** The data follows **
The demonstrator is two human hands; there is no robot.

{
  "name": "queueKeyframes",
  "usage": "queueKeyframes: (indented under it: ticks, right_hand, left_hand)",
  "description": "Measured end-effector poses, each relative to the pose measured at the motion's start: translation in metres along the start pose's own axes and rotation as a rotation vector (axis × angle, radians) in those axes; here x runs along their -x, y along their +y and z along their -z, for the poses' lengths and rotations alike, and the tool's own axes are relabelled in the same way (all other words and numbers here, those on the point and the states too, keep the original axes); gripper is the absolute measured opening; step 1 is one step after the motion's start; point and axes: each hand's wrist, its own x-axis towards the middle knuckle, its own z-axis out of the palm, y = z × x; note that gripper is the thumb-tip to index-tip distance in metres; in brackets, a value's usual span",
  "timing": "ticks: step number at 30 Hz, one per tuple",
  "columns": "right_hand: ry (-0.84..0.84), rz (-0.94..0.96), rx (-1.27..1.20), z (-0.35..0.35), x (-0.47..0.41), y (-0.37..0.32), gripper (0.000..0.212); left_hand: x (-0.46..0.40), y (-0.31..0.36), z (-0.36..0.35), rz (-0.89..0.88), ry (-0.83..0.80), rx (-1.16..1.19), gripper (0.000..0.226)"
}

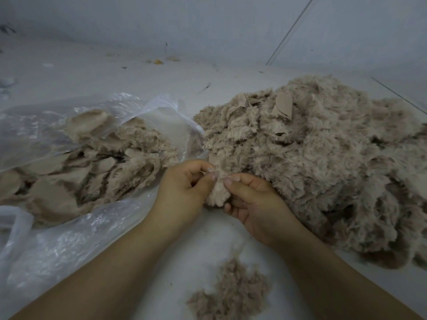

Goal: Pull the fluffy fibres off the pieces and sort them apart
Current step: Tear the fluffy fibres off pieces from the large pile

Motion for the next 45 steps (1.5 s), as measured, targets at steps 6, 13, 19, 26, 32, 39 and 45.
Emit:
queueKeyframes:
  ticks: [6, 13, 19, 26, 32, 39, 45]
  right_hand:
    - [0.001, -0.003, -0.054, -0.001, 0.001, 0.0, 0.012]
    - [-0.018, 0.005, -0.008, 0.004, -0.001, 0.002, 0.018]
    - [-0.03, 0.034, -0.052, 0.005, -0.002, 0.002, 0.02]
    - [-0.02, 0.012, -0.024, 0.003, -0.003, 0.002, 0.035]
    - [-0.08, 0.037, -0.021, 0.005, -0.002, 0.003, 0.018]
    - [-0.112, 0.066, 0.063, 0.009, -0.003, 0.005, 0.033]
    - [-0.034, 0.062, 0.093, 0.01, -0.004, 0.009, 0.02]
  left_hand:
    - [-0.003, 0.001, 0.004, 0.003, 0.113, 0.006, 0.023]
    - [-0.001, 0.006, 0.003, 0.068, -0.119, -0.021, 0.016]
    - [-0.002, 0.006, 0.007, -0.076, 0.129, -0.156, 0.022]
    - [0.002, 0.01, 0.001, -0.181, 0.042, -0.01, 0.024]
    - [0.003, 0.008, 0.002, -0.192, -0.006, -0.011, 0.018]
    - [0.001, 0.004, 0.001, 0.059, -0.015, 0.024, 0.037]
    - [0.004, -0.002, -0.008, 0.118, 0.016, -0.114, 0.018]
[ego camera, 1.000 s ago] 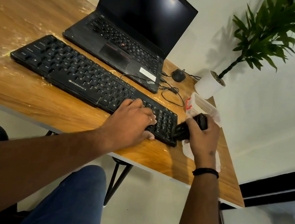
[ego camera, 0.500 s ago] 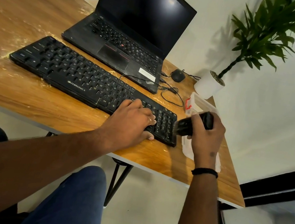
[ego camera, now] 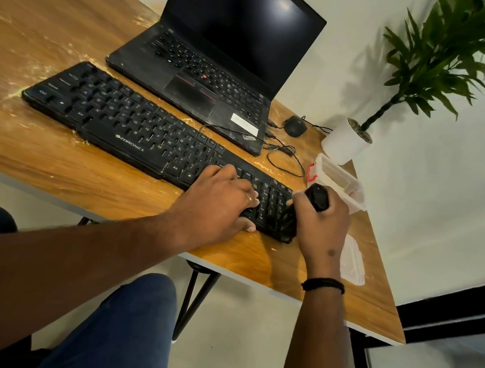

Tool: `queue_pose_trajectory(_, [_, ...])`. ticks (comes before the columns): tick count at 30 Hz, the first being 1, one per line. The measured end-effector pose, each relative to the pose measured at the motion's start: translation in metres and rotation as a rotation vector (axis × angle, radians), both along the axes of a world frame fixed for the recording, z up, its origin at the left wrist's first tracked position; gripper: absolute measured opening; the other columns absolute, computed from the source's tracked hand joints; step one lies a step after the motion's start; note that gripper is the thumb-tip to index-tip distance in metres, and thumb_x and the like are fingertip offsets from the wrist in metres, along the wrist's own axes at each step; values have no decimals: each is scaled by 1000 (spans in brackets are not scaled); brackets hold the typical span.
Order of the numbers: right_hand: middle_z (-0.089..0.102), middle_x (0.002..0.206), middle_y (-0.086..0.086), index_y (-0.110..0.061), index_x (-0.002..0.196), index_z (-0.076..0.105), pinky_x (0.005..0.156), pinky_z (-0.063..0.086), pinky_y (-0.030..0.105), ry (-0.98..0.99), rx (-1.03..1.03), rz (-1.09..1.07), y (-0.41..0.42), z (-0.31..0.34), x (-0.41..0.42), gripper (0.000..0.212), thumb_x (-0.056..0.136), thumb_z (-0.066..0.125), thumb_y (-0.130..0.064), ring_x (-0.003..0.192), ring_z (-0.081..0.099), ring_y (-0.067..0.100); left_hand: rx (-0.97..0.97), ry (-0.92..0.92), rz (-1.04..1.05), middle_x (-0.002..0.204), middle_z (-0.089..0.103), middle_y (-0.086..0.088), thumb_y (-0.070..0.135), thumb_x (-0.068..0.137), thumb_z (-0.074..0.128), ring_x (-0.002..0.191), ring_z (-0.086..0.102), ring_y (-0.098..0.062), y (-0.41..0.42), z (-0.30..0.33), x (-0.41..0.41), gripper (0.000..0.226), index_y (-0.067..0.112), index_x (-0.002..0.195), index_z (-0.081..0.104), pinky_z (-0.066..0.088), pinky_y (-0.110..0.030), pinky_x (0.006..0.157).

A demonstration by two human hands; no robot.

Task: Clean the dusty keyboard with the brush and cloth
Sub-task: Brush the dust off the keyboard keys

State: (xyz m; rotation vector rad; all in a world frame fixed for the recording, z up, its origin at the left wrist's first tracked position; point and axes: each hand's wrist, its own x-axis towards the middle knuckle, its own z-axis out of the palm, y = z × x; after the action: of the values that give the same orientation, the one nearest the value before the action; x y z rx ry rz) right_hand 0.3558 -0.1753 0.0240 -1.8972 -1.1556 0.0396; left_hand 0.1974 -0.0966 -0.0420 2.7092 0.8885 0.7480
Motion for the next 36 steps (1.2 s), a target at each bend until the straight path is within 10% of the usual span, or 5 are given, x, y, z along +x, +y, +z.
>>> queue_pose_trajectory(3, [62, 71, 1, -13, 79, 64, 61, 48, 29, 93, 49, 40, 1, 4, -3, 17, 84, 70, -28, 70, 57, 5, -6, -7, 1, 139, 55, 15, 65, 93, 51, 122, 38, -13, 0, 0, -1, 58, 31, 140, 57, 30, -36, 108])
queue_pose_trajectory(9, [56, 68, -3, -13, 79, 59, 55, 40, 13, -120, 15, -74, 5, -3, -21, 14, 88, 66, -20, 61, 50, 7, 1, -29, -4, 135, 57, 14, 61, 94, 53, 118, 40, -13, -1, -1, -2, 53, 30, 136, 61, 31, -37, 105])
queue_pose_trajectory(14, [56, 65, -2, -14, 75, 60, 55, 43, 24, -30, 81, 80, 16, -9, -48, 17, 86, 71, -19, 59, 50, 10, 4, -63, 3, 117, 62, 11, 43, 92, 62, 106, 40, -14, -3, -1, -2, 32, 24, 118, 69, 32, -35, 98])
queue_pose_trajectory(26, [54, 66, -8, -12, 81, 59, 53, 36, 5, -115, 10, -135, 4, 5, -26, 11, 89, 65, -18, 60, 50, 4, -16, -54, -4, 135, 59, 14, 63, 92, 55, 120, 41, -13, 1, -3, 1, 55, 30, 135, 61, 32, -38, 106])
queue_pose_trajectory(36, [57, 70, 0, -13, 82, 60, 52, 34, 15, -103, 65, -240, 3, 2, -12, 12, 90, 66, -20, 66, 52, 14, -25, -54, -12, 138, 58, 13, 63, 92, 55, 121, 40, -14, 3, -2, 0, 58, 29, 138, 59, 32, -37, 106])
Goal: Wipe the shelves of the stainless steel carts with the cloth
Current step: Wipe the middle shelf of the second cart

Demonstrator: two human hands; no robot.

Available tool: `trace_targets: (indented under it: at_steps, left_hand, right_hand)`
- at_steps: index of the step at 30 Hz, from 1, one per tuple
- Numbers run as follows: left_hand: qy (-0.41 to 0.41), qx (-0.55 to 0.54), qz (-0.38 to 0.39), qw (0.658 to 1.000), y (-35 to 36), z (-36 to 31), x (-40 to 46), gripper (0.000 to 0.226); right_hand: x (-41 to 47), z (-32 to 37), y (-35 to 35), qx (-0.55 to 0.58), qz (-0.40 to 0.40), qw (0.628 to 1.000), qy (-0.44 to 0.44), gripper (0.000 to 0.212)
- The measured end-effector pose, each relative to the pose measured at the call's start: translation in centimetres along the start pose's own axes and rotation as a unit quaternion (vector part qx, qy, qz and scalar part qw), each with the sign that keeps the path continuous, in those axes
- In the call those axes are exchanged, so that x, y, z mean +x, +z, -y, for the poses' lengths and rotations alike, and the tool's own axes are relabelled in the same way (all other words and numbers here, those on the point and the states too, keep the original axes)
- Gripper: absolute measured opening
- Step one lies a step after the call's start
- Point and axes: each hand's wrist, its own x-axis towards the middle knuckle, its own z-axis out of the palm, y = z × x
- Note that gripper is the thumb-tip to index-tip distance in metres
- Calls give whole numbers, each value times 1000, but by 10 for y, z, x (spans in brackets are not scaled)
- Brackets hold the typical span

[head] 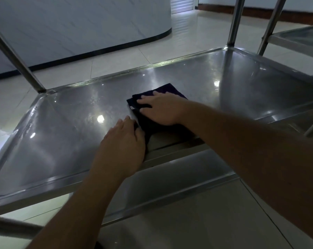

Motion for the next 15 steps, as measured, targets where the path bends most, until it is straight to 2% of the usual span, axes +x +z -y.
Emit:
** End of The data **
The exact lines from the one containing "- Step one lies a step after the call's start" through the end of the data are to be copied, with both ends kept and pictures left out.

- Step one lies a step after the call's start
- Point and axes: each hand's wrist, its own x-axis towards the middle knuckle, its own z-axis out of the palm, y = z × x
- Note that gripper is the thumb-tip to index-tip distance in metres
- Calls give whole numbers, each value times 1000, but by 10 for y, z, x (spans in brackets are not scaled)
- Brackets hold the typical span

[head] 

Motion for the next 15 steps, as measured, targets where the path bends most, until it is straight to 2% of the usual span, axes +x +z -y.
Emit:

What was asked now has a complete answer.